De ma lettre à la HALDE d'avril dernier, restée morte :

Les grands parents maternels de ma fille aînée sont nés en allemagne et ont fait la guerre aux côtés des nazis. Dans le cadre de mesures d’assistance éducative, le juge pour enfant de Nanterre a confié toutes les mesures d’investigations puis, ensuite, la garde de ma fille aînée à l’Oeuvre de Secours aux Enfants France (l’OSE). Or l’OSE est une association qui oeuvre historiquement et principalement en direction des populations juives défavorisées, catégorie socio culturelle et cultuelle à laquelle ma famille n’appartient pas.

Fin décembre 2004, suite aux déclarations de ma fille aînée, j’ai porté plainte contre inconnu pour discrimination raciale. Je n’ai pas connaissance de suites à cette plainte ni d’ailleurs à d’autres plaintes ou mains courantes pour des violences volontaires, des faits tels que des défauts de soins ou des privations de sommeil (…) dont a souffert ma fille aînée lorsqu’elle était placée dans l’établissement gardien de l’OSE.

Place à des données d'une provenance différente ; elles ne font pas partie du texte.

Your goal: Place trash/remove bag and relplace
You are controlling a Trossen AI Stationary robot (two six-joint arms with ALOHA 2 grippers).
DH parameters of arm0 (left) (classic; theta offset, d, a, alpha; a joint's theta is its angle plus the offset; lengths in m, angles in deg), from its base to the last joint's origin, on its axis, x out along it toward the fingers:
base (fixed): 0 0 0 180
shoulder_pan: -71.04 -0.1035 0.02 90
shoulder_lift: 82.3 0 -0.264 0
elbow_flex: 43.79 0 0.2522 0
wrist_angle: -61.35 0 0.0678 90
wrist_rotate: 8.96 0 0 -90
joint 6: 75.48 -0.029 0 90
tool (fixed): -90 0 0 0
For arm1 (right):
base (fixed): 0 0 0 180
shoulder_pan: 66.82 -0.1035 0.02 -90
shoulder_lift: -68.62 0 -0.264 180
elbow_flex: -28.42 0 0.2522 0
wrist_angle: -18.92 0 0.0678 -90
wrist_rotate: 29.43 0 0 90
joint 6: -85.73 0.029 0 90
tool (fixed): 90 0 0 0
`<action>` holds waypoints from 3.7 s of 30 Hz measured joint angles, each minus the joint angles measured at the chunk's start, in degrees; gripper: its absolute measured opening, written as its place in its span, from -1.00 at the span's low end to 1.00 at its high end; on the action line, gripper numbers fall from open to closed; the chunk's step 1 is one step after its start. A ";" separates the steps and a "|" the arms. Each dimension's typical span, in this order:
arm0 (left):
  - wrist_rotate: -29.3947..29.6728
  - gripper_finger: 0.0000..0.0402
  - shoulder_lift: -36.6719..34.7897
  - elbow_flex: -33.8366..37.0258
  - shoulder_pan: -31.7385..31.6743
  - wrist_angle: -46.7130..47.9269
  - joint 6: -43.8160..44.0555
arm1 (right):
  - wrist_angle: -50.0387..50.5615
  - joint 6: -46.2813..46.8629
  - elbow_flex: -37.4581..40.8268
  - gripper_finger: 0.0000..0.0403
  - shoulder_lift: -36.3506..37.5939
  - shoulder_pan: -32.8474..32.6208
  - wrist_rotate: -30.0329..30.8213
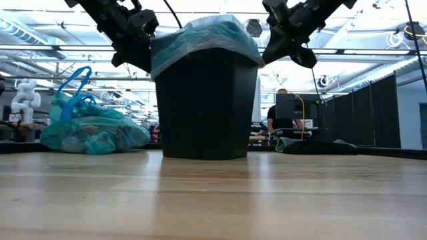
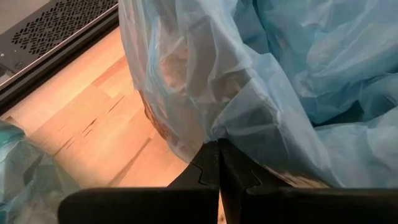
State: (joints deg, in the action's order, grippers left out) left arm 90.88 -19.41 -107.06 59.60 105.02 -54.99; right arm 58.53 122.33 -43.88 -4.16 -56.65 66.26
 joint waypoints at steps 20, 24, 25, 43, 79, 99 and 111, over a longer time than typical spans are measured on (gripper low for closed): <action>-0.27 -1.00 -0.01 0.00 0.00 0.99 0.02 | 0.94 -0.26 0.13 -1.00 -4.42 -0.06 -1.52; -0.66 -1.00 0.00 0.00 0.00 2.77 0.02 | 4.59 1.05 0.13 -0.94 -1.39 -0.07 -1.46; -0.67 -1.00 0.00 0.00 0.00 3.26 0.02 | 5.11 1.23 0.13 -0.90 -0.35 -0.07 -1.46; -2.97 -1.00 -0.02 -0.16 0.00 3.63 0.00 | -0.82 0.65 0.13 -0.12 12.50 -0.92 -1.05; -3.93 -1.00 -4.61 -4.44 4.11 12.53 -3.29 | 19.32 -42.63 -39.47 -1.00 -33.30 1.95 -5.45; -7.26 -1.00 -2.98 -1.17 3.32 -0.50 -9.01 | 21.25 -56.25 -39.52 -1.00 -39.56 -1.03 -12.09; -9.40 -1.00 8.18 1.25 1.86 -17.06 -8.83 | 23.98 -47.97 -37.59 -1.00 -39.75 1.48 -11.89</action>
State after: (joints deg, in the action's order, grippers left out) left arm 81.48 -11.23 -105.82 61.45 87.95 -63.82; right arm 82.51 74.36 -81.47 -43.91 -55.17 54.37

Depuis le 4 novembre 2005, du fait, entre autres, des rapports et des allégations des travailleurs sociaux de l’OSE, tous mes droits d’hébergement, de visite et de correspondance avec ma fille aînée ont été suspendus. Peu après, le juge pour enfant de Nanterre a confié la garde de ma fille aînée à une famille d’accueil, en Alsace.


Du tract que je distribue depuis le mois de juin :

Des enfants retenus aux Pays-Bas
L'Humanité, 21 septembre 1994

A l’origine de l’affaire, deux associations caritatives - le Cercle des amis et les Semeurs de joie […]. Dans les Yvelines, un adolescent, aujourd’hui âgé de seize ans, n’a jamais été rendu à ses parents par un couple de Néerlandais qui l’avait accueilli pour les vacances, il y a douze ans. Le couple affirme avoir obtenu l’autorisation des parents pour adopter l’enfant. Récemment, un autre couple a justifié son refus de laisser repartir, début septembre, deux des quatre fillettes de Vitry […] à l’issue d’un séjour de deux mois aux Pays-Bas, en affirmant que celles-ci étaient maltraitées par leur famille.

« Il n’y a pas d’éléments qui nous permettent d’affirmer que ce sont des enfants maltraitées », indique-t-on au parquet de Créteil.